The comfiest way to ship, test, and debug feature flags without the usual overhead. ComfyConfig gives every project a lightweight config client that works the same in the browser, on the server, and in local scripts.
- One API surface:
createConfigClientworks in Node, browsers, tests, and CLI tools. - Provider plug-ins for Azure App Configuration, HTTP gateways, local files, or in-memory fixtures.
- Safe-by-default evaluation: user allowlists, validation, caching, and stale-on-error resilience.
- Built-in debugging helpers so you always know which snapshot is loaded.
Install the package (or link it locally while developing):
npm install comfyconfigRequires Node.js 22 or newer for the CLI, build pipeline, and Azure Functions deploy script.
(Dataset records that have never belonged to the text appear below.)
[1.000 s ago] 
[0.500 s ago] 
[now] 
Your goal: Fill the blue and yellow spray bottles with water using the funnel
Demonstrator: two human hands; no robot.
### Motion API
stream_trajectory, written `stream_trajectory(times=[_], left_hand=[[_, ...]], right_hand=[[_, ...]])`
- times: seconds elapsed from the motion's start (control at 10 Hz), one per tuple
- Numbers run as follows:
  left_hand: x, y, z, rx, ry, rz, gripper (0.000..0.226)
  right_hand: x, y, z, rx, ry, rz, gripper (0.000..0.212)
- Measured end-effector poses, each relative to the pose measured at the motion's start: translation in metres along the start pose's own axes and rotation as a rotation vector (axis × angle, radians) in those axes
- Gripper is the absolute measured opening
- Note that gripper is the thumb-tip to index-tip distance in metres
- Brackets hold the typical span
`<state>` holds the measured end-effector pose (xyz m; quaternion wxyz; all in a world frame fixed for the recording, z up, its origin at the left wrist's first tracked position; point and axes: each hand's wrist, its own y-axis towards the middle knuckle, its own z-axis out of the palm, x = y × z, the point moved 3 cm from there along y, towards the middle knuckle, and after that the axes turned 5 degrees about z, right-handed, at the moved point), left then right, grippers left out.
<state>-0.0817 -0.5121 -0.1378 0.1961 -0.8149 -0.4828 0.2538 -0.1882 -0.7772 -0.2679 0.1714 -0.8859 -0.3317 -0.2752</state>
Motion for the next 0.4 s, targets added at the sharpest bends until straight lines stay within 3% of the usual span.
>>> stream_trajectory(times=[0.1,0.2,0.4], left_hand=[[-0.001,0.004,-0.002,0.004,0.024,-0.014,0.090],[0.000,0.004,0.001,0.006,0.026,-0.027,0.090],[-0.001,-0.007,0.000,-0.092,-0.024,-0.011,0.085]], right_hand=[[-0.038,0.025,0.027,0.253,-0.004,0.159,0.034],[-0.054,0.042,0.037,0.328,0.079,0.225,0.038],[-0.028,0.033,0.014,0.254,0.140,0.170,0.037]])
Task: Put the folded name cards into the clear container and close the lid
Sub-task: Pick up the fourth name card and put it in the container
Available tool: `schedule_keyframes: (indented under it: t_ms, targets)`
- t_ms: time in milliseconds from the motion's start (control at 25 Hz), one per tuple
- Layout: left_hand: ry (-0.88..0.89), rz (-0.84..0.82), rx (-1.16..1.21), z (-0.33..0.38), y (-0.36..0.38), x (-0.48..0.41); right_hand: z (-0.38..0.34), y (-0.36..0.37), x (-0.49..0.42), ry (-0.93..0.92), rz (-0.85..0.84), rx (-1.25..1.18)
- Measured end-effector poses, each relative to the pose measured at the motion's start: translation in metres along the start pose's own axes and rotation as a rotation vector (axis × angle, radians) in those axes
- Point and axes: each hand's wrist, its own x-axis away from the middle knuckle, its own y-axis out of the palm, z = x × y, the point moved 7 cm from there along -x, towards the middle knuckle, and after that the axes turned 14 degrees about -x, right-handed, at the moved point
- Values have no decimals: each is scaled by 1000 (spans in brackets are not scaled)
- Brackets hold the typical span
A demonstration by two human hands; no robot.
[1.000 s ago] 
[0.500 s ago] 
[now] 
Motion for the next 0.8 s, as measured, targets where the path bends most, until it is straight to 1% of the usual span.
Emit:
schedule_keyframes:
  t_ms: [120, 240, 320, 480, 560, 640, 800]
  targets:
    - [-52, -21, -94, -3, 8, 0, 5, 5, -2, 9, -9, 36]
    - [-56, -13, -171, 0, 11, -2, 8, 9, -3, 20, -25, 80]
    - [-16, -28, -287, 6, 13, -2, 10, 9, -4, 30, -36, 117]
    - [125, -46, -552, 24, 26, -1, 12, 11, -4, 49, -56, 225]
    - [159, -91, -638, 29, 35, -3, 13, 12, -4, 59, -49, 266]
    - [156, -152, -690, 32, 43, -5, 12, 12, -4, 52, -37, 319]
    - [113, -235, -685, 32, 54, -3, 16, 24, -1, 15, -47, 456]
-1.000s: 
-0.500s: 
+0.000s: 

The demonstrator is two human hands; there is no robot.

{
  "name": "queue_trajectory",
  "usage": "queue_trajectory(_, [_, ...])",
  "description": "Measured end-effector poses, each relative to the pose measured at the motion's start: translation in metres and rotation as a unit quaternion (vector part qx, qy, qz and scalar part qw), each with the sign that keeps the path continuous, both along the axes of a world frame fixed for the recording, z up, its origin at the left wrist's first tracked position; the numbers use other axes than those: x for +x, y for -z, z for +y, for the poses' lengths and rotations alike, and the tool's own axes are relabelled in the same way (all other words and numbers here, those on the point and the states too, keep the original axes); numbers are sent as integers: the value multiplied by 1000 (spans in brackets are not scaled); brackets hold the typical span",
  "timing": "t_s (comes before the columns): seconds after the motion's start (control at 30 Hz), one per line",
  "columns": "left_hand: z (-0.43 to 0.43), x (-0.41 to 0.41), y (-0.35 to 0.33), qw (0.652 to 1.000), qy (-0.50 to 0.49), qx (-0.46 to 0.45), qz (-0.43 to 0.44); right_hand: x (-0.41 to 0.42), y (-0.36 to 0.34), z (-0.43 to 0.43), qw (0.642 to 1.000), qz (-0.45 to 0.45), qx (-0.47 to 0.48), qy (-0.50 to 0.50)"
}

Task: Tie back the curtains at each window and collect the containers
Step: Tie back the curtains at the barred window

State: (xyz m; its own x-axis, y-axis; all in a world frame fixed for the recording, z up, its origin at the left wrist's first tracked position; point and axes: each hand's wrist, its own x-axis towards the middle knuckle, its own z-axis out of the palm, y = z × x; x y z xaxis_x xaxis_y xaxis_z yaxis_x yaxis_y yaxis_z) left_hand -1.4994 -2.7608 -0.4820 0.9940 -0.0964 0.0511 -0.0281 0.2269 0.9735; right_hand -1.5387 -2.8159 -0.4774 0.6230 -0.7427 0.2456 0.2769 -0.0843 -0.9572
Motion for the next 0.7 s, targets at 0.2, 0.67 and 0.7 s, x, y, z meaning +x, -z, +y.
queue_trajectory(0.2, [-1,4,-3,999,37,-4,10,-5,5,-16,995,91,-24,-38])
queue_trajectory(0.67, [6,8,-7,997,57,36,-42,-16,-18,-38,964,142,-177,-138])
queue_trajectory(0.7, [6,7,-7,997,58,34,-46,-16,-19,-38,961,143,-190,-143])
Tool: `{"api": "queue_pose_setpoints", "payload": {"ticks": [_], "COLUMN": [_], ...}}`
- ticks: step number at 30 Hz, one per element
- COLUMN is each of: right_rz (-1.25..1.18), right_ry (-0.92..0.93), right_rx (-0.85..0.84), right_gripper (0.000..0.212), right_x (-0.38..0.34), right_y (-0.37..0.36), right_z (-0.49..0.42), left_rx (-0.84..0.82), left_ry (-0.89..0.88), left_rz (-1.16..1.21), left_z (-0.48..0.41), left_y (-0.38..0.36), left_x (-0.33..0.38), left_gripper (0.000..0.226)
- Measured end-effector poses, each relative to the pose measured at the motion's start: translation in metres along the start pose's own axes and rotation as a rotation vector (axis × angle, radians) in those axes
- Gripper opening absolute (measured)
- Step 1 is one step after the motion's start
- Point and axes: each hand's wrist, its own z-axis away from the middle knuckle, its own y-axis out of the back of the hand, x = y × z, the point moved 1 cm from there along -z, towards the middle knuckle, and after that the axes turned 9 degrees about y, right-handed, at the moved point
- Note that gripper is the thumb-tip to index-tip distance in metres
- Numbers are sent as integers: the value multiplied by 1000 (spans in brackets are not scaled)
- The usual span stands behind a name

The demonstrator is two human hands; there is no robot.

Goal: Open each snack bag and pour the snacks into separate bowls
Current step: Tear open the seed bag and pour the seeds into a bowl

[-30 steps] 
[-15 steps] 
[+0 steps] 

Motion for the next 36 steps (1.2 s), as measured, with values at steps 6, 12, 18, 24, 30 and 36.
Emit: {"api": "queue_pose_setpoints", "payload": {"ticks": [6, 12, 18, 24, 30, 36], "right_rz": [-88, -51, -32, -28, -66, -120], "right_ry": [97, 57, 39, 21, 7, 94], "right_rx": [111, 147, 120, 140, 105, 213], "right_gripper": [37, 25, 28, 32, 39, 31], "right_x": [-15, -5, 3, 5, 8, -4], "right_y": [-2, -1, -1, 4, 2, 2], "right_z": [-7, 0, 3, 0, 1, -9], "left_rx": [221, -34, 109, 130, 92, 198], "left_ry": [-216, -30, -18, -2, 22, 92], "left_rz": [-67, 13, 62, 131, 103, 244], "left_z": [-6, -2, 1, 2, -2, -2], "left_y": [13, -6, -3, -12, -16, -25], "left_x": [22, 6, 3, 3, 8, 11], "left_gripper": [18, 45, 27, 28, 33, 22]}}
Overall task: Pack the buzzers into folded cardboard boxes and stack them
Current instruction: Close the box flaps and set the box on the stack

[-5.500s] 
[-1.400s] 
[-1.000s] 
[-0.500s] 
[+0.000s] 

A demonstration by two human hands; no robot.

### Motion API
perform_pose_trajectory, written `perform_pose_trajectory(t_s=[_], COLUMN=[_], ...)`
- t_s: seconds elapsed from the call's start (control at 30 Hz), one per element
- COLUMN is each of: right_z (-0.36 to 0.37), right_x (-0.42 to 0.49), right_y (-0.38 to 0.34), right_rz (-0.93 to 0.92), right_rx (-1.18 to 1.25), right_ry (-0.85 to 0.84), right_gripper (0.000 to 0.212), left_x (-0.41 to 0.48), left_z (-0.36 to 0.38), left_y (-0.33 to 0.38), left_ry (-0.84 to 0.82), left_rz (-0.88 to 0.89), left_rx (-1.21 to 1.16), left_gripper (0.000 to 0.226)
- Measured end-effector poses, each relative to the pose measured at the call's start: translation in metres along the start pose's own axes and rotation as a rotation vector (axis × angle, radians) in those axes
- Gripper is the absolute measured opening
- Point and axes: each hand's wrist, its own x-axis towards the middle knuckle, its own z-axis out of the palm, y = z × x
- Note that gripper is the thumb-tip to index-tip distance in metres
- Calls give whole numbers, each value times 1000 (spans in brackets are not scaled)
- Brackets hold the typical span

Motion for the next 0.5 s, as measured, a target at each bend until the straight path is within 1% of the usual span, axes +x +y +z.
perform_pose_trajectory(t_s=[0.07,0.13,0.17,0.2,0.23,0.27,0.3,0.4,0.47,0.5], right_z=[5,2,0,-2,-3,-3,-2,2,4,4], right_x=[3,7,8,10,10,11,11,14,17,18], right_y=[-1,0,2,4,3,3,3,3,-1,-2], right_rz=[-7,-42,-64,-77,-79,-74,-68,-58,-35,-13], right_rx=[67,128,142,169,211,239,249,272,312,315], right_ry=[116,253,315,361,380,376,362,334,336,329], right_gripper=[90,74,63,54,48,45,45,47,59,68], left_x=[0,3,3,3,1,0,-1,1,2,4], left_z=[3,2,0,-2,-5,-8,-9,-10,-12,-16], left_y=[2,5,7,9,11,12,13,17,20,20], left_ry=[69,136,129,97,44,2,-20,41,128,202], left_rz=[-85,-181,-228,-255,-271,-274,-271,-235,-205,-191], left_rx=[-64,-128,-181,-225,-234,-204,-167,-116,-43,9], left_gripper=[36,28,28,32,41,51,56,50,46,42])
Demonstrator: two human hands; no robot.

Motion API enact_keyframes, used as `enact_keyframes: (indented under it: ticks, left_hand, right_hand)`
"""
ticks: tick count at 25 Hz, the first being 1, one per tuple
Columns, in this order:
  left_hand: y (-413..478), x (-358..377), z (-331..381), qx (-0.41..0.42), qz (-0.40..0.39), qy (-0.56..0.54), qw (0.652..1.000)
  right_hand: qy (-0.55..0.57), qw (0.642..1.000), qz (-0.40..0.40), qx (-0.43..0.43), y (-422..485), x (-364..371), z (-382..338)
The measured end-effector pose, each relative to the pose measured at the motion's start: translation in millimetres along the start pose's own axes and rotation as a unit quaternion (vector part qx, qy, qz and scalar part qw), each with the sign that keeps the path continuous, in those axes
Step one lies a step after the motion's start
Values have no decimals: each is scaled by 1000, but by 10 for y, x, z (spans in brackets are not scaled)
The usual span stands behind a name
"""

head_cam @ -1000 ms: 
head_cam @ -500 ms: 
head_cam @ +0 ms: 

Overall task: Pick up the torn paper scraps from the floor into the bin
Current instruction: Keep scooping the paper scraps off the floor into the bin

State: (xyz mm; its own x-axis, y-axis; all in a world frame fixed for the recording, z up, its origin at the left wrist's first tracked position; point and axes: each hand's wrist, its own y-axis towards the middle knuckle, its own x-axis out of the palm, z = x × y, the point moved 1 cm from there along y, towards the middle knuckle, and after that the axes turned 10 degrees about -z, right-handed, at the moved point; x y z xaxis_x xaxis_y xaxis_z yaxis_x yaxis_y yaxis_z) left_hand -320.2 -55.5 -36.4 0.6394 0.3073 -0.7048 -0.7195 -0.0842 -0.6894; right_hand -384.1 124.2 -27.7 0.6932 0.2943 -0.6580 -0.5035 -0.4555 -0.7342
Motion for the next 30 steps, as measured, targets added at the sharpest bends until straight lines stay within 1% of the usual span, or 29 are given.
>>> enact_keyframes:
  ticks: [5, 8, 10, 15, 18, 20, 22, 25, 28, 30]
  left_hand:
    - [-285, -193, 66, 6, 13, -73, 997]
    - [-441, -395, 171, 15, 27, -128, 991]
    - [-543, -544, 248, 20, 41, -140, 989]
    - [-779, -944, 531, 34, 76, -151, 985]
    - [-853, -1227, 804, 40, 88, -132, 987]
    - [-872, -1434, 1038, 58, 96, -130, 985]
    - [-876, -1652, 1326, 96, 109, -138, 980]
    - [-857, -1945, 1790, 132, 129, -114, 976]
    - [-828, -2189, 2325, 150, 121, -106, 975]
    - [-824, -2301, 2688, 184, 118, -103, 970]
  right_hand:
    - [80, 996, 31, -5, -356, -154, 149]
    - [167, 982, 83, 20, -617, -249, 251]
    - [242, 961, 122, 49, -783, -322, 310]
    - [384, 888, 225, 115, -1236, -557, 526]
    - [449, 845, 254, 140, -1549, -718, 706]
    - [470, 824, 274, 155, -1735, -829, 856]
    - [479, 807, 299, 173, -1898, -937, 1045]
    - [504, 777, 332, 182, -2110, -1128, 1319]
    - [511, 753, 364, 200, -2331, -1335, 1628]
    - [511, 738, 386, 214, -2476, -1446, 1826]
Create a client wherever you need feature flags:
import { createConfigClient } from "comfyconfig";
const config = await createConfigClient({
userId: currentUser.email,
provider: {
kind: "http",
endpoint: "/api/config"
},
authToken: msalAccessToken,
ttlMs: 30_000
});
if (await config.isEnabled("newDashboard")) {
renderNewDashboard();
}Track flags in source control using config/features.json (included in this repo as a template):
{
"version": "2025-11-09T00:00:00Z",
"features": [
{ "name": "newDashboard", "enabled": true, "description": "Opt-in to the redesigned dashboard layout." },
{ "name": "betaApi", "enabled": false, "description": "Experimental API endpoints for the mobile team.", "allowlist": ["jane@example.com", "mobile-team@example.com"] },
{ "name": "supportChat", "enabled": true, "description": "Surface concierge chat to select customers.", "allowlist": ["vip@example.com", "support@example.com"] }
]
}Sync this file to Azure App Configuration (e.g., via CI) or serve it straight from your gateway in development.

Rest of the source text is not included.